Вручила мне приготовленные для меня листки с новыми примечаниями и поправками для моего экземпляра «Поэмы». Она уже послала мне их с Комой Ивановым, но мы разминулись. Я глянула: вместо «вспышка газа» теперь стало «Вопль: не надо!»
– Я переменила потому, что обнаружила: нынешние читатели воображают не газовое освещение, а газовую плиту. Кухню. Сначала я сделала было «запах розы», но тогда слишком близко оказалось: «на площадке пахнет духами». А «Вопль: не надо!» – это она увидела – он вынул пистолет.
– Вы согласитесь, не правда ли, что сейчас в России необыкновенный подъем интереса к поэзии. Доскакала наша четверка: Пастернак, я, Цветаева, Мандельштам*. Сюда ко мне прорвался семнадцатилетний мальчик, чтобы спросить, кто из четырех – лучший. Я ему ответила: «Все трое действительно первоклассные поэты. Радуйтесь такому богатству, а не бейте друг друга поэтами по голове». Скоро у них появятся новые боги и богини: и в Ленинграде, и в Москве. В Ленинграде все хвалят рыжего Бродского.
411
Узнаю этот отрывок в печати – и притом в четырех вариантах: см. «Двухтомник, 1990», т. 2, с. 257–260.
412
Строфы, начинающиеся: одна – строкою «Как копытца топочут сапожки» и вторая – строкою «А за ней в шинели и в каске», некоторое время существовали в «Поэме» в виде «Примечаний». Позднее они были перенесены в часть первую, в Интермедию «Через площадку» – БВ, с. 321.
413
«Что войны, что чума?» – см. с. 505.
414
«Всем обещаньям вопреки» – БВ, Седьмая книга.
415
Среди материала, опубликованного доныне – т. е. до 1993 г. – я подобной записи не встречала. Быть может, это мой недосмотр.
416
Речь идет о вторичной публикации «Поэмы» во втором сборнике альманаха «Воздушные пути» (1961) и о статье Б. Филиппова ««Поэма без героя» Анны Ахматовой. Заметки», опубликованной там же. Что касается Сафо, то с Сафо сравнивали Ахматову не раз: например, Леонид Гроссман в книге «Борьба за стиль» (М., 1927, с. 238) или Л. Страховский в статье, которая так и называется «Anna Akhmatova – the Sapho of Russia» (см. «The Russian Student», VI, 1929, № 3, p. 8).

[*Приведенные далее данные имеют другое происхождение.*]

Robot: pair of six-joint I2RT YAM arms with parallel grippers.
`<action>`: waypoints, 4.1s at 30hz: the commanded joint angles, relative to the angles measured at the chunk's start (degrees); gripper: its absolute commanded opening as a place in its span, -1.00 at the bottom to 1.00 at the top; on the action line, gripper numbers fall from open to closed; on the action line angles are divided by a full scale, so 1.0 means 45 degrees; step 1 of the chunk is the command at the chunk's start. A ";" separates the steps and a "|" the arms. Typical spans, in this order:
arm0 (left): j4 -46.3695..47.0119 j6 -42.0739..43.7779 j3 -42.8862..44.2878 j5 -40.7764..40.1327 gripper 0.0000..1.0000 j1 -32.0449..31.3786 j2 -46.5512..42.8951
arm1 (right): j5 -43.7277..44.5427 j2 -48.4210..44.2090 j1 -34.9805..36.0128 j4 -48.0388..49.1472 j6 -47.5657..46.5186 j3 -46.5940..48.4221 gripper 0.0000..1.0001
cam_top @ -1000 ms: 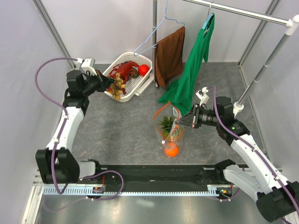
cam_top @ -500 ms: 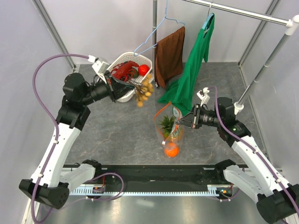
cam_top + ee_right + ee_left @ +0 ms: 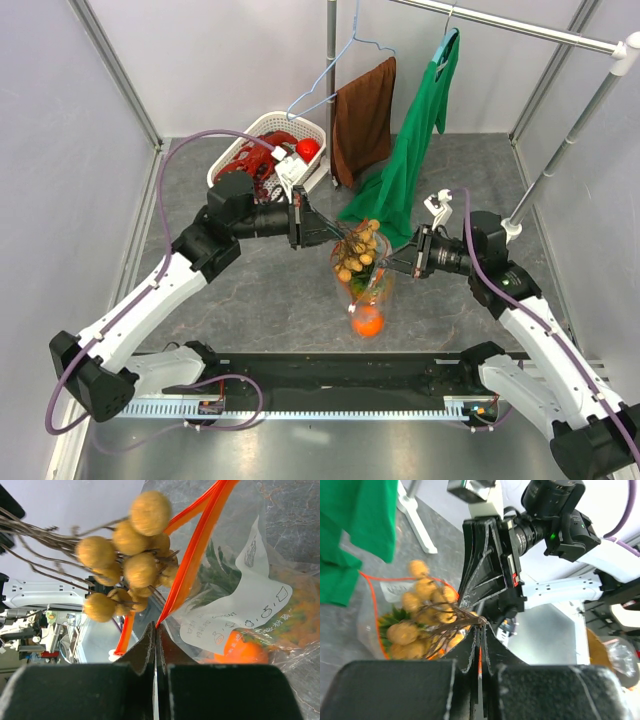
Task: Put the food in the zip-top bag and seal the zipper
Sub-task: Place the fake fruit in the zipper food storage bag, then adjust the zipper food storage bag at the center of the board.
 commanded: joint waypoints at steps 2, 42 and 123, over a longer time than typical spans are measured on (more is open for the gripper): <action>0.0712 -0.1655 -0.0471 -0.0116 -0.96 -0.0324 -0.0062 | 0.0104 -0.0362 -0.0023 0.0084 -0.0260 -0.0001 -1.00; -0.6906 0.0784 0.5033 -0.1378 -0.96 -0.2236 0.4855 | -0.0657 -0.1182 -0.0023 -0.0971 -0.2721 0.0389 -1.00; -1.0227 0.5004 0.4196 0.0174 -0.70 -0.0131 0.4056 | 0.0026 -0.1475 -0.0023 -0.0854 -0.1512 0.0195 -1.00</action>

Что касается сравнения Ахматовой с Жорж Занд, то его в статье Филиппова во втором сборнике «Воздушных путей» вовсе нету: тут какая-то ошибка моей записи, какая-то путаница: вероятно, А. А. имела в виду чью-то другую статью.
417
А. А. добавила букву «с» в двух местах: в первом посвящении к «Поэме» и в эпиграфе из стихов Вс. Князева. В «Прозе о Поэме» читаем: «…не надо вводить в Поэму ни в чем не повинного графа Комаровского только за то, что он был царскоселом, его инициалы В. К. и он покончил с собой осенью 1914 в сумасшедшем доме» («Двухтомник, 1990», т. 2, с. 256).
418
К этому времени в Советском Союзе были напечатаны хоть и в изобилии, но всего лишь отрывки из «Поэмы» (иногда даже и без указания, откуда они): в журнале «Ленинград» (1944, № 10–11); в «Ленинградском альманахе» (Лениздат, 1945); в «Литературной Москве» (альманах первый, 1956; в «Антологии русской советской поэзии», т. 1 (М.,1957; в журнале «Москва» (1959, № 7) и в двух ахматовких сборниках: «Стихотворения, 1958» и «Стихотворения, 1961». Высказываться же в нашей печати о вещи, опубликованной целиком лишь в «Воздушных путях», т. е. за границей, – было нельзя. Да и не очень стоило: напечатана она там в искаженном виде.